This was a rare moment for me when I decided to take the full opportunity to check out some music I wasn’t familiar with. I’ve seen The Man-Eating Tree as an opener for other bands or playing festivals I’ve been at a few times, so it seemed like a good time to give them a try. I had always just presumed that they were Swedish, since that’s where most doom metal bands seem to come from, so I was interested to find out that they were local.

They had a very nice instrumental opening track before coming on stage. My immediate thought was that they were like a heavier version of Katatonia, or a softer version of Swallow the Sun. Musically, they sounded quite good, though I felt like some of the songs had dynamics that were practically begging for growling. While most of those songs remained clean vocal-wise, “Of Birth for Passing” did exactly what I had hoped. There was a great growling part a few times throughout, coupled with a really cool “red-strobe” effect in the lighting. This doubly pleased me because up until that song, I had been thinking that the lighting was kind of lackluster and it got really dramatic in this song. Of note, whenever the lights turned red, it meant that someone was growling. It was a neat little detail.

I also noted that the singer seemed rather passionate about what he was doing. He seemed very in touch with the songs lyrically, putting some feeling into his performance, and there was some great harmonizing with some of the other band members throughout. Overall, I’d say that I enjoyed their performance, though it’s a shame they don’t have a live keyboardist, because some of the music in their backing track was unbelievable.

 

Next up was Wolfheart, which I have recently learned is the newest and only project of Tuomas Saukkonen (Before the Dawn, Black Sun Aeon, RoutaSielu). I haven’t seen him live (at least while aware) since a Before the Dawn show in 2009 and I was surprised to see him looking almost unrecognizable (the word beefy comes to mind – in a good way). I’ve missed out on most of his projects, even though I really enjoyed Before the Dawn, and I’m glad to see that he’s still going.

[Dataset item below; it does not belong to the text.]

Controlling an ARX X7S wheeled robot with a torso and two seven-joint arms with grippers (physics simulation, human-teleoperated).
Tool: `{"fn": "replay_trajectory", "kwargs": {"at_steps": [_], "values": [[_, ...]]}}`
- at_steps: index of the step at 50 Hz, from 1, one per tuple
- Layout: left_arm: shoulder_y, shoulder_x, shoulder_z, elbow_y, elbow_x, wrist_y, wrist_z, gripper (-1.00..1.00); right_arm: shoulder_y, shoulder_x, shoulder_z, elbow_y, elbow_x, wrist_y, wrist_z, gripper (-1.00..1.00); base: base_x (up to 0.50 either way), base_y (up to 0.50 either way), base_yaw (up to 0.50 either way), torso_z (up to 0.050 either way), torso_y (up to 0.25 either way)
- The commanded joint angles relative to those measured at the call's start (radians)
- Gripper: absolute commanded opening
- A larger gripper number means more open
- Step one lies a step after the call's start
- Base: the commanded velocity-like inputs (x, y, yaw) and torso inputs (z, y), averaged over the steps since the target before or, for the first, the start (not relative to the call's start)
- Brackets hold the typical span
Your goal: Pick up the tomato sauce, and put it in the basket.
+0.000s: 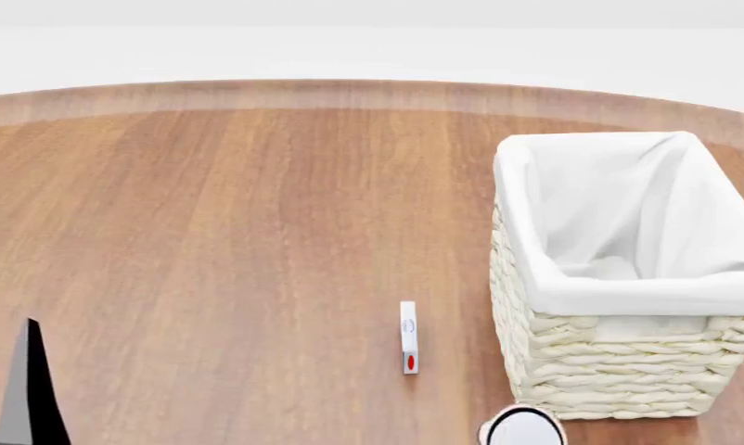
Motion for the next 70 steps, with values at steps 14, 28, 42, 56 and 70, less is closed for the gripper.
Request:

Wolfheart teetered on the edge of too-thrashy and just right for me throughout the whole show. I am not really into the mashing of double-kick and melody-less drumming, but man, some of the songs they played were really fucking cool. This is exactly the kind of thing I might like to listen to when I just want something heavy. It sounds like they have a new album coming out soon too, as I thought I caught some mention of new songs in their set. And like with The Man-Eating Tree, they had some really phenomenal backing music in some of their songs. Overall, I’m pretty glad I came to see both these bands.

 

And lastly… Finntroll. As you may know, Finntroll is one of those bands that I try not to miss if I can help it. They’re just so consistently great; every show is a new and memorable experience, and especially if you’re in Helsinki, it’s nice to see Henri Sorvali, who adds a little something special with the banjo or extra set of keys. That guy is so talented. Every time I review a Finntroll show, I get nervous that I won’t have anything to say that I haven’t already said a hundred times, and every time it’s never an issue.

There was some weird, ambient, Visor om slutet -style music playing during the stage change, complete with unsettling laughter every 30 seconds or so. They got started a bit late, potentially because of some sound issues (the sound check took a long while), but the opening track off Nattfödd, “Vindfärd,” got things going, and they proceeded to play through Nattfödd in its entirety.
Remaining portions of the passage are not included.